Exercise details:
Only the lines from the one that contains "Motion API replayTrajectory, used" to the last line below, both included, should be transcribed. Pictures stay out of the copy.

Record set:
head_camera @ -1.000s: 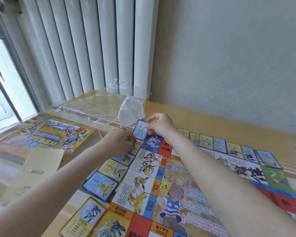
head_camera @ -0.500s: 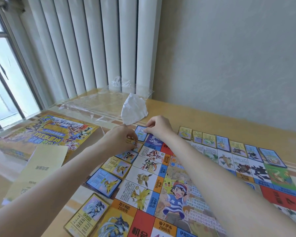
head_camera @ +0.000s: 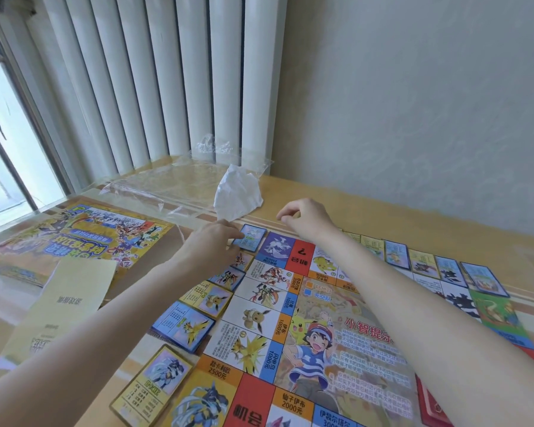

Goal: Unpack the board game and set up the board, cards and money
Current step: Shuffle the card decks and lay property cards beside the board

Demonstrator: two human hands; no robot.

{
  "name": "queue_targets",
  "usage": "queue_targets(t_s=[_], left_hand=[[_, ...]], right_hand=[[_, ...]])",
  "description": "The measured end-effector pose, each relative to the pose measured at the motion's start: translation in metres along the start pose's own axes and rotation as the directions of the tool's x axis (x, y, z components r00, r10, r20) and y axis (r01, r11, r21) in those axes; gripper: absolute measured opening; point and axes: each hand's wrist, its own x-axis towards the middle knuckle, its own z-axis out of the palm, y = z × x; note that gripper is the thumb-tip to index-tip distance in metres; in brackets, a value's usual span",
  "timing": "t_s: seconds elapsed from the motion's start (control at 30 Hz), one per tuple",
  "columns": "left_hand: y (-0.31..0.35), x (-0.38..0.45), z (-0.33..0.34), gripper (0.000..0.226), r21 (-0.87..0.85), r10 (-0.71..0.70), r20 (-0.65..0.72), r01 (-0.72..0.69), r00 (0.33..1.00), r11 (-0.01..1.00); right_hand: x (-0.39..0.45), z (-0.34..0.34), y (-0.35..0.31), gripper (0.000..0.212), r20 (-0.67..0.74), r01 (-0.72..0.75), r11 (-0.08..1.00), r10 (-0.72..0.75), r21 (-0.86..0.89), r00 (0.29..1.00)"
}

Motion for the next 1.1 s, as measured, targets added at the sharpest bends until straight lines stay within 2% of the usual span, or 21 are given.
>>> queue_targets(t_s=[0.13,0.27,0.63,1.0,1.1], left_hand=[[0.003,-0.002,0.004,0.041,0.088,-0.015,0.058,0.009,0.998,0.996],[0.002,-0.001,0.006,0.039,0.092,-0.02,0.098,0.011,0.995,0.996],[-0.002,-0.005,0.007,0.038,0.071,0.002,0.088,-0.008,0.996,0.997],[0.003,-0.008,0.004,0.039,0.062,-0.024,0.11,0.018,0.994,0.998],[0.004,-0.008,0.003,0.041,0.077,-0.031,0.128,0.021,0.991,0.997]], right_hand=[[-0.003,0.007,0.004,0.031,0.071,0.03,0.997,-0.025,-0.076,0.997],[-0.004,0.013,0.002,0.04,0.077,0.04,0.997,-0.035,-0.065,0.996],[-0.009,0.01,0.001,0.06,0.194,0.021,0.993,0.002,-0.116,0.981],[-0.008,0.015,-0.006,0.041,0.169,-0.025,0.99,0.049,-0.14,0.984],[-0.005,0.017,-0.016,0.043,0.153,-0.047,0.989,0.068,-0.139,0.986]])
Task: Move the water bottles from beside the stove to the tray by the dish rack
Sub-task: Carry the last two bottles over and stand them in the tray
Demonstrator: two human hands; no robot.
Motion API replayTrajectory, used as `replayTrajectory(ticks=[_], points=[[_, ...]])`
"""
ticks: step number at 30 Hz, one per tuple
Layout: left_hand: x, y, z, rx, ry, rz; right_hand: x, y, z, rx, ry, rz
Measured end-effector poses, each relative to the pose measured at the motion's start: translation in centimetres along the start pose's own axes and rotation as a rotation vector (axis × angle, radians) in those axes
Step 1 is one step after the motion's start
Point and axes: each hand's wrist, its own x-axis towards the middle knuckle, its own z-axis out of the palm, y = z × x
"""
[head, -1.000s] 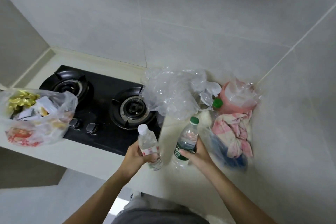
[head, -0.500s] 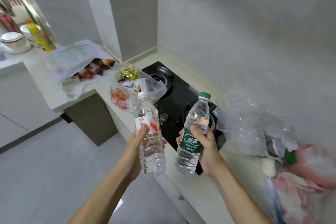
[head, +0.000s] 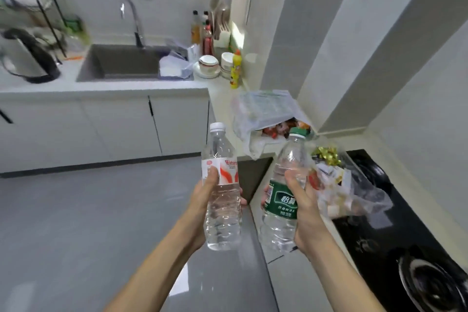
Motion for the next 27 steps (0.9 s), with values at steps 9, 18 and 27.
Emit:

Response to the exercise:
Motion API replayTrajectory, used as `replayTrajectory(ticks=[_], points=[[_, ...]])`
"""
ticks: step number at 30 Hz, one per tuple
Layout: left_hand: x, y, z, rx, ry, rz; right_hand: x, y, z, rx, ry, rz
Measured end-effector poses, each relative to the pose measured at the motion's start: translation in centimetres along the start pose's own axes and rotation as a rotation vector (axis × angle, radians) in those axes
Step 1 is one step after the motion's start
Point and axes: each hand's wrist, its own x-axis towards the middle knuckle, its own z-axis out of the palm, y = z × x
"""
[head, -1.000s] 
[head, -0.500s] 
[head, +0.000s] 
Motion for the next 27 steps (0.9 s), with values at steps 9, 18 and 27.
Emit:

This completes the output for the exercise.